7. A control method for adjusting the size and the shape of an illuminated area of a lighting system, wherein the lighting system comprises a light source for outputting a light, a first refractive optical element and a second refractive optical element, wherein each of the first refractive optical element and the second refractive optical element is rectangular and is composed of a continuous curvature, wherein the light passes through the first refractive optical element and the second refractive optical element to form the illuminated area, comprising:
controlling the first refractive optical element to move along a first direction;
controlling the second refractive optical element to move along a second direction perpendicular to the first direction; and
adjusting the relative position of the first refractive optical element and the second refractive optical element so that the size and the shape of the illuminated area are adjusted.
2. The lighting system according to claim 1, wherein the surfaces of each of the first refractive optical element and the second refractive optical element form a convex region, a flat region and a concave region respectively.
3. The lighting system according to claim 2, wherein the size of the illuminated area is enlarged when the light passes through the concave region of the first refractive optical element and the concave region of the second refractive optical element.
4. The lighting system according to claim 2, wherein the shape of the illuminated area becomes elliptic when the light passes through the concave region of the first refractive optical element and the convex region of the second refractive optical element.
5. The lighting system according to claim 2, wherein the shape of the illuminated area becomes elliptic when the light passes through the convex region of the first refractive optical element and the concave region of the second refractive optical element.
6. The lighting system according to claim 2, wherein the size of the illuminated area is reduced when the light passes through the convex region of the first refractive optical element and the convex region of the second refractive optical element.
8. The control method according to claim 7, wherein the surfaces of each of the first refractive optical element and the second refractive optical element form a convex region, a flat region and a concave region respectively.
9. The control method according to claim 8, further comprising:
controlling the light to pass through the convex region of the first refractive optical element and the convex region of the second refractive optical element so that the size of the illuminated area is reduced.
10. The control method according to claim 8, further comprising:
controlling the light to pass through the concave region of the first refractive optical element and the concave region of the second refractive optical element so that the size of the illuminated area is enlarged.
11. The control method according to claim 8, further comprising:
controlling the light to pass through the convex region of the first refractive optical element and the concave region of the second refractive optical element so that the shape of the illuminated area becomes elliptic.
12. The control method according to claim 8, further comprising:
controlling the light to pass through the concave region of the first refractive optical element and the convex region of the second refractive optical element so that the shape of the illuminated area becomes elliptic.
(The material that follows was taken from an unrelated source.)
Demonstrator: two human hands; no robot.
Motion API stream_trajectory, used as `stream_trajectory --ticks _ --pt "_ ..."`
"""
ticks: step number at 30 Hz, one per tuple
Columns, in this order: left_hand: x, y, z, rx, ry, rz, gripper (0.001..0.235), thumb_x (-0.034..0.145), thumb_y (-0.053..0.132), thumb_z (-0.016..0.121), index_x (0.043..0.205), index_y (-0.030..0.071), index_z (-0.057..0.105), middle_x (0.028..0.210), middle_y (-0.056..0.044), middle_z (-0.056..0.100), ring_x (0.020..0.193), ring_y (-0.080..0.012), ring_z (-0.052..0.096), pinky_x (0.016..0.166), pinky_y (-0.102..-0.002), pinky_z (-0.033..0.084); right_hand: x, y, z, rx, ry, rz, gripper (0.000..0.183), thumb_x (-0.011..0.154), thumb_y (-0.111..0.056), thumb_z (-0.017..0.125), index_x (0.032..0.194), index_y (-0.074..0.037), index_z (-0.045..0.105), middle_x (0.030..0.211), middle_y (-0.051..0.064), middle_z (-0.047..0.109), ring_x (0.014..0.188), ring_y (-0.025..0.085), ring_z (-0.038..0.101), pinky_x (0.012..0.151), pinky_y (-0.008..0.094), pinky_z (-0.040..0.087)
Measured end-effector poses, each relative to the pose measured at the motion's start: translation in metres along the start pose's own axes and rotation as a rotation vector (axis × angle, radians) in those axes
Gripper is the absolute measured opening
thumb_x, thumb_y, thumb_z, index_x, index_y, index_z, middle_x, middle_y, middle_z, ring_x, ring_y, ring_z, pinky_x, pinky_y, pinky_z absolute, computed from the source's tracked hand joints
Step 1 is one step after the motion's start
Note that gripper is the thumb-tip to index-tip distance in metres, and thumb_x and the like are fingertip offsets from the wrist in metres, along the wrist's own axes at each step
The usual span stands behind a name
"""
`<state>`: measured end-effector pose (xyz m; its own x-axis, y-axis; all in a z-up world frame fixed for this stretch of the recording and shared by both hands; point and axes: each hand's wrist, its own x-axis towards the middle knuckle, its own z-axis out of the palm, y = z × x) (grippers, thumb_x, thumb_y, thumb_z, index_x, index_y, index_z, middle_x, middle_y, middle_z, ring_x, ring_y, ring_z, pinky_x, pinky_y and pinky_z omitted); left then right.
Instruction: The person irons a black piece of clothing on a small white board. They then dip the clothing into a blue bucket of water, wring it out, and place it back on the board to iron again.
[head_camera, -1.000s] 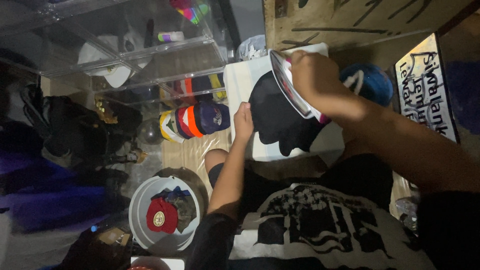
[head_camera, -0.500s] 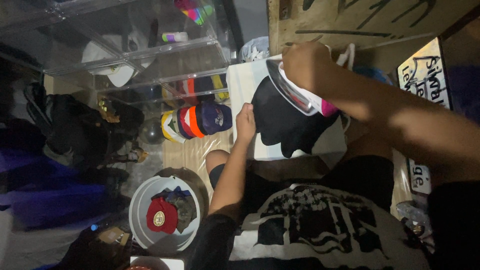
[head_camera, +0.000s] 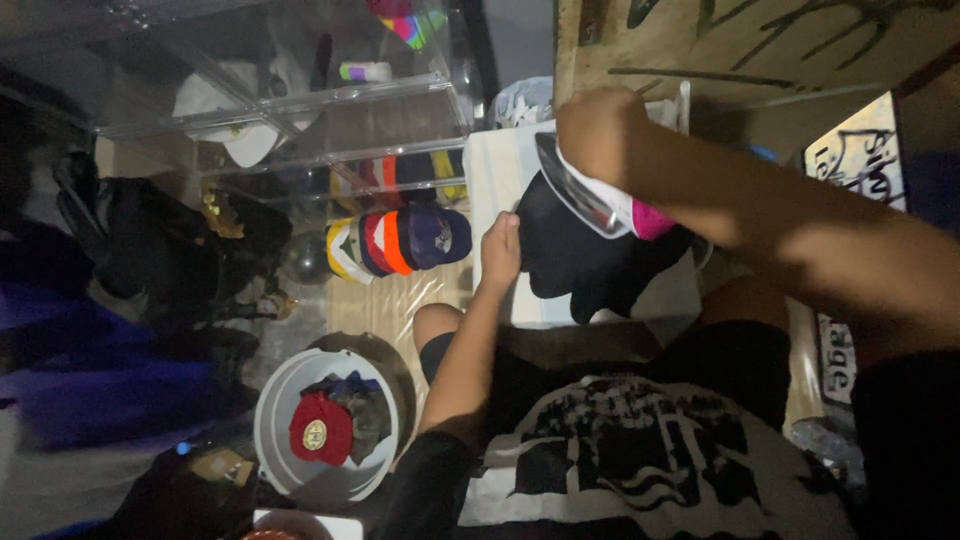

The present invention relates to the adjustment for an illuminated area of a lighting system and more particularly to the adjustment for the size and shape of the illuminated area of a lighting system.

Nowadays lighting systems or stage lights on the market are with the function of adjusting the size or the shape of their illuminated areas. Take stage lights for example, the size and the shape of the illuminated area are adjusted according to performer's show on the stage in order to attain perfect light effects.

The prior art for adjusting the size and the shape of the illuminated area of a lighting system are classified as following:

(1) Two optical elements are rotated around or moved about the incident optical axis so that the size of the illuminated area is adjusted. U.S. Pat. No. 4,101,957 discloses an illuminating lamp which provides for varying both the intensity of light output and the size of the illuminated area. The intensity of light output and the size of the illuminated area are varied by moving the position of a lens which is on the incident optical axis. Moreover, U.S. Pat. No. 5,584,568 discloses a lighting apparatus which has a lighting filament, a first lens disposed at a fixed distance from the filament and a sleeve carrying a second lens for sliding relative to the box. The size of the illuminated area varies with the position of the second lens. However, the prior art mentioned above may only adjust the size of the illuminated area. The shape of the illuminated area can not be adjusted.

(2) The relative positions of optical elements which are along the incident optical axis are adjusted so that the size and the intensity distribution of the illuminated area are adjusted. U.S. Pat. No. 6,986,593 discloses a lighting system which provides for varying the size of the illuminated area. The radiated angle of the light source, i.e. light emitter diode module, is varied by adjusting the position of an object lens so that the size of the illuminated area is varied. In addition, U.S. Pat. No. 6,866,401 discloses a lamp which provides for varying the size of the illuminated area. The light source of the lamp also adopts light emitter diode module. The illuminated area of the lamp is varied when the light source driven by a zoom apparatus is moved forward or backward. The zoom apparatus is slidably adjustable or rotatably adjustable. However, the prior art mentioned above may only adjust the size of the illuminated area. The shape of the illuminated area can not be adjusted.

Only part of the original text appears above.